Une dimension qui fait écho chez la jeune femme. Née à Bath, près de Bristol, Maisie Williams grandit dans une famille modeste et n’est en rien destinée à devenir l’un des visages adolescent­s les plus célèbres de la planète. Passionnée de danse, elle passe l’audition pour la série un peu par hasard. “Je ne viens pas d’un endroit où l’on peut faire ce qu’on veut, explique- t- elle. Je n’avais pas prévu de devenir actrice. Tout ça a été accidentel. Mais j’ai adoré. J’ai eu la chance d’être au bon endroit au bon moment.”

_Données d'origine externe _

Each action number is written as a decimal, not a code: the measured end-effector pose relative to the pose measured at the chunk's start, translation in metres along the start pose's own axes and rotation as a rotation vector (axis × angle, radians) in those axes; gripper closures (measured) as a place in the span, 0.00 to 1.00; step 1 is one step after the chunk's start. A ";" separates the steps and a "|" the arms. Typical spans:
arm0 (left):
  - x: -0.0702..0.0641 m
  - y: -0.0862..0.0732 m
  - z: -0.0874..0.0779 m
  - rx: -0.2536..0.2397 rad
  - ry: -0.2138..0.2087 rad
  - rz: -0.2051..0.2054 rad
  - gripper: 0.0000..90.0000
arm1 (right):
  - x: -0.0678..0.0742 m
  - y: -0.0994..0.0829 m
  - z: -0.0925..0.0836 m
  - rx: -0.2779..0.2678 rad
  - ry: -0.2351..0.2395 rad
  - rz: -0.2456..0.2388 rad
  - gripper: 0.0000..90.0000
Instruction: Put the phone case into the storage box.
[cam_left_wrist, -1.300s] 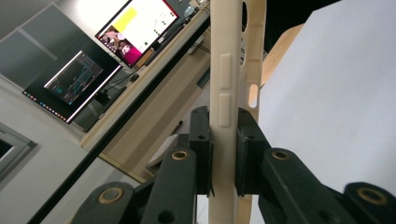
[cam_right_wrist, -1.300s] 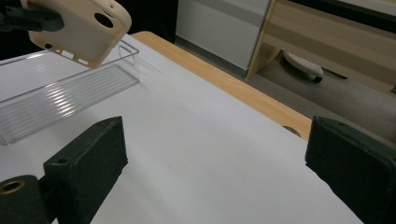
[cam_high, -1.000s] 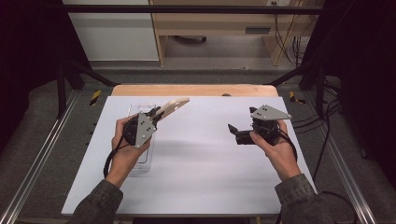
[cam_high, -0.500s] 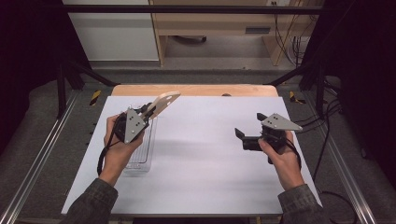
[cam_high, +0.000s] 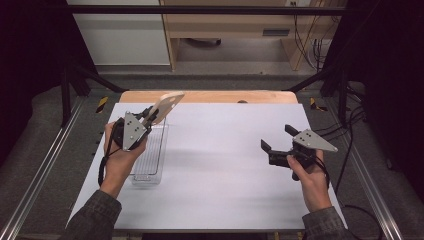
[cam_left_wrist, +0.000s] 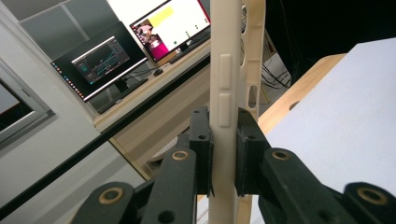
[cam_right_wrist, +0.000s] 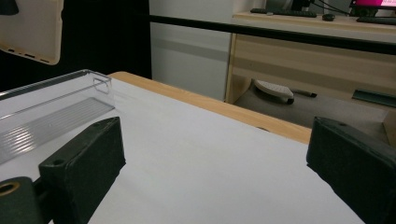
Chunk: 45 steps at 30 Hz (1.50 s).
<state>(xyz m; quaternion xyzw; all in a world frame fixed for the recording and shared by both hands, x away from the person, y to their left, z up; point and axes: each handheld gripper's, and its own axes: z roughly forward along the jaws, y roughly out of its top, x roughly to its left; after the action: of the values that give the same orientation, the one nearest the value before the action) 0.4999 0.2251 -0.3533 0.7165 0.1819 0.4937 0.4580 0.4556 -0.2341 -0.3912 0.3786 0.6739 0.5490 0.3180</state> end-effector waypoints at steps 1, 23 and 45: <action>0.001 0.000 0.000 -0.001 0.002 -0.005 0.88 | 0.000 -0.002 -0.001 0.001 0.001 0.006 0.05; 0.015 -0.003 -0.003 -0.033 0.022 -0.094 0.88 | -0.001 -0.041 -0.022 0.002 -0.029 0.037 0.03; 0.031 -0.008 -0.004 -0.045 0.037 -0.164 0.88 | 0.005 -0.068 -0.028 -0.004 -0.041 0.055 0.03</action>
<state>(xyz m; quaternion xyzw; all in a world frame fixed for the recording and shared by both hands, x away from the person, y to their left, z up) 0.5117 0.2534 -0.3424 0.6794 0.2371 0.4719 0.5094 0.4182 -0.2517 -0.4525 0.4077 0.6555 0.5511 0.3170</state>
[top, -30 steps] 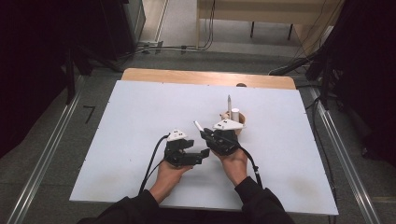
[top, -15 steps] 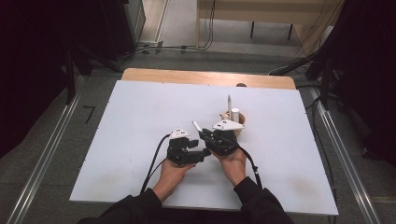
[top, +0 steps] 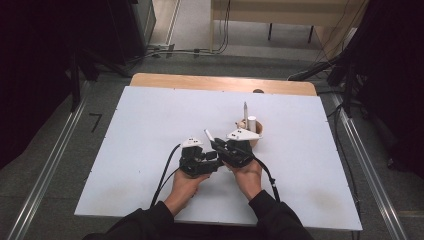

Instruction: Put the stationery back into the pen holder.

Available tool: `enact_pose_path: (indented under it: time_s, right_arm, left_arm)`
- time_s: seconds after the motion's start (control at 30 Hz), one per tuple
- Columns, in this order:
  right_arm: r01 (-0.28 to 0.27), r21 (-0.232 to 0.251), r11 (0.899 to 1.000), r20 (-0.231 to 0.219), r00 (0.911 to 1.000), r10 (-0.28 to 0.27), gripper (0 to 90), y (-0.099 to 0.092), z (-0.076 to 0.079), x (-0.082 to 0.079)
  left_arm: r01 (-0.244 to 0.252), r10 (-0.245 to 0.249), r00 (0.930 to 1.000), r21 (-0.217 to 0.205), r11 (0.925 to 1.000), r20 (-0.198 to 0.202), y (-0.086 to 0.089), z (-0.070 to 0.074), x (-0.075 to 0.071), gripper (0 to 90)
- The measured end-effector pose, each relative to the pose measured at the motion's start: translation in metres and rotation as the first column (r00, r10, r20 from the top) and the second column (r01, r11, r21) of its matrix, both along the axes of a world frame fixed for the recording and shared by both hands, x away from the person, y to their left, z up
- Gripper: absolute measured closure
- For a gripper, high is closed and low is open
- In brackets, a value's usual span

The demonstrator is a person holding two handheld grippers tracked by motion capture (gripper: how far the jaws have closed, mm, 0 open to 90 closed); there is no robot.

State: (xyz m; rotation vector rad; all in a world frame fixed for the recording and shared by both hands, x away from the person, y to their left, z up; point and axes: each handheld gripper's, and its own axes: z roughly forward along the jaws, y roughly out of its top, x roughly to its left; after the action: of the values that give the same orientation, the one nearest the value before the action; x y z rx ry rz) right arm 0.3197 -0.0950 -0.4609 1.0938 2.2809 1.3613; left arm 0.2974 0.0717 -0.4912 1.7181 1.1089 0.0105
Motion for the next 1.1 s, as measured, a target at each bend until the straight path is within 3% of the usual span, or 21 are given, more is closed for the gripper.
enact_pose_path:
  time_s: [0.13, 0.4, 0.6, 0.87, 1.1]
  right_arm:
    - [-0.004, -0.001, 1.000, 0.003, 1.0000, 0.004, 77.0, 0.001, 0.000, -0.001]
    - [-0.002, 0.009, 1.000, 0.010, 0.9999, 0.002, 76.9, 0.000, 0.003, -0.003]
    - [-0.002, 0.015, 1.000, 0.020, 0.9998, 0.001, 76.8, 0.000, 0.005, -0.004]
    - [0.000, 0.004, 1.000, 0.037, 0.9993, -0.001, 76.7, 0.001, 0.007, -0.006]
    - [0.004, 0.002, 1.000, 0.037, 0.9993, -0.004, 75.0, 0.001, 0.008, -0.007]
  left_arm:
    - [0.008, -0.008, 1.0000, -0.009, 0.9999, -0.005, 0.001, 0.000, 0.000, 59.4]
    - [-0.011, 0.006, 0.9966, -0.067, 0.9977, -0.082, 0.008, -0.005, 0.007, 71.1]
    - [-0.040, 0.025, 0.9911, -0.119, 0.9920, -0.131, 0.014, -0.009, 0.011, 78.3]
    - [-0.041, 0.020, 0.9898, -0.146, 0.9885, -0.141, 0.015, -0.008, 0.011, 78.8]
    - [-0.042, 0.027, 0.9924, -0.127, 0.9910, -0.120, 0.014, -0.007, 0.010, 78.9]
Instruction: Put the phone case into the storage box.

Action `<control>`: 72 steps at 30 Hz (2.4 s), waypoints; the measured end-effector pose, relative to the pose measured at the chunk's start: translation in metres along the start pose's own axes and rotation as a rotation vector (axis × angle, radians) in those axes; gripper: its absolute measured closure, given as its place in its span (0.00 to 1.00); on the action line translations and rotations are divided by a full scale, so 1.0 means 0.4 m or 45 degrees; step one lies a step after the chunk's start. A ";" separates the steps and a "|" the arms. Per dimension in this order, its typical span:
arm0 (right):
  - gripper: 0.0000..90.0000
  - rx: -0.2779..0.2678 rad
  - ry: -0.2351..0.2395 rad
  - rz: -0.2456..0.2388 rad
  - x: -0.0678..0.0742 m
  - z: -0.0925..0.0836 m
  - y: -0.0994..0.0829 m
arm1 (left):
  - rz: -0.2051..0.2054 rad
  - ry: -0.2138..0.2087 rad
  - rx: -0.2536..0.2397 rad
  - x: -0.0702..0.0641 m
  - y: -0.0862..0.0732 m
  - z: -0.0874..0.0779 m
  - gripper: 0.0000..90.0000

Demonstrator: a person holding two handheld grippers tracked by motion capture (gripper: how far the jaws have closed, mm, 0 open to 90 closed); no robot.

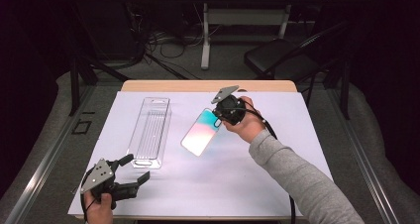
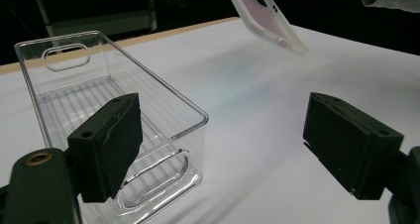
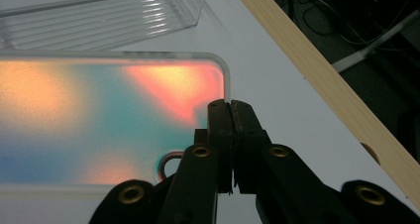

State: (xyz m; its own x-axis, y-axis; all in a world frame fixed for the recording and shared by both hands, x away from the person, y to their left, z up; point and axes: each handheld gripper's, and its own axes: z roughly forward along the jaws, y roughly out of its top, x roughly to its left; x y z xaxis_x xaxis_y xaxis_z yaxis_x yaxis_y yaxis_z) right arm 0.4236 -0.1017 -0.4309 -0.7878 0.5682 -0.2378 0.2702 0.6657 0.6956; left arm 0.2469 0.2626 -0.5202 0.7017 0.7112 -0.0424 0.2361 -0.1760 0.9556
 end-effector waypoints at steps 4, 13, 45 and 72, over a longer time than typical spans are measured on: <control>0.98 -0.033 -0.006 -0.003 0.006 -0.023 -0.005 | -0.009 0.006 0.005 -0.002 0.003 0.005 0.18; 0.98 -0.066 -0.035 -0.061 0.030 -0.068 -0.016 | -0.073 -0.004 0.007 -0.007 0.021 0.010 0.18; 0.98 -0.090 -0.092 -0.227 0.102 -0.170 -0.018 | -0.155 -0.247 0.233 -0.015 0.190 0.102 0.27; 0.98 -0.127 -0.186 -0.369 0.136 -0.185 -0.017 | -0.113 -0.384 0.374 -0.059 0.289 0.189 0.42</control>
State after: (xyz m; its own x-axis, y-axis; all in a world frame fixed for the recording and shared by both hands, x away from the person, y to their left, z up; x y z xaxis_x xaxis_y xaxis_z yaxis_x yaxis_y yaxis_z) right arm 0.3381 -0.1111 -0.3985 -0.7344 0.4305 -0.5248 -0.0145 0.7630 0.6462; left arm 0.3086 0.1740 -0.4307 0.8248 0.5092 -0.2459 0.4554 -0.3403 0.8227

Devenue un pilier de la série à mesure que les têtes tombent, Maisie Williams est, à l’instar d’une Tavi Gevinson ( créatrice du site Rookiemag), un des role models de la génération Z. Une adolescent­e ultraconne­ctée qui dirige sa vie profession­nelle précoce tout en jonglant avec ses 320 000 followers sur Twitter. Mais plus elle gagne d’abonnés, plus elle se montre méfiante. Quand elle parle de ces internaute­s qui l’interpelle­nt sur les réseaux sociaux, son visage se tend : “Tout ce monde qui lit ce que j’écris, ça affecte ce que je tweete. Ils me disent : ‘ Maisie, pourquoi tu ne tweetes pas plus ?’, et j’essaie de leur répondre, mais en même temps c’est bizarre : je parle à des inconnus !”

Une chose l’effraie par- dessus tout : qu’internaute­s ou camarades de lycée pointent, acides, qu’elle a “changé”. Williams convoque alors Miley Cyrus, ex- icône Disney devenue championne de twerking, qui personnali­se selon elle mieux que personne la liberté d’évoluer : “Je n’essaie pas de la défendre, elle ne s’est pas toujours comportée de la meilleure façon, mais arrêtez de dire qu’elle a changé. Elle a toujours eu envie d’être cette personne et maintenant elle l’est devenue. Ce monde m’agace : il faut donner une chance aux gens !”

Quand on lui demande comment elle compose avec le fait de vivre son adolescenc­e sous l’oeil des caméras et de millions de personnes qui s’extasient à chaque fois qu’elle poste un nouveau Vine, elle marque un temps d’arrêt : “C’est très dur de prendre les bonnes décisions. Surtout dans cette industrie. D’un côté, on veut que vous soyez une enfant, un peu mignonne, comme dans la série, et d’un autre on te dit : grandis, arrête d’être naïve, tu as un job maintenant.”

Un travail applaudi à tout rompre quelques heures plus tard dans la salle du Grand Rex où était projeté le premier épisode de la saison 4 : devant quelques milliers de chanceux, Arya Stark, l’oeil noir et plus déterminée que jamais, tranchait sans hésitation la gorge d’un assaillant désarmé. Toujours se méfier des jeunes filles en colère.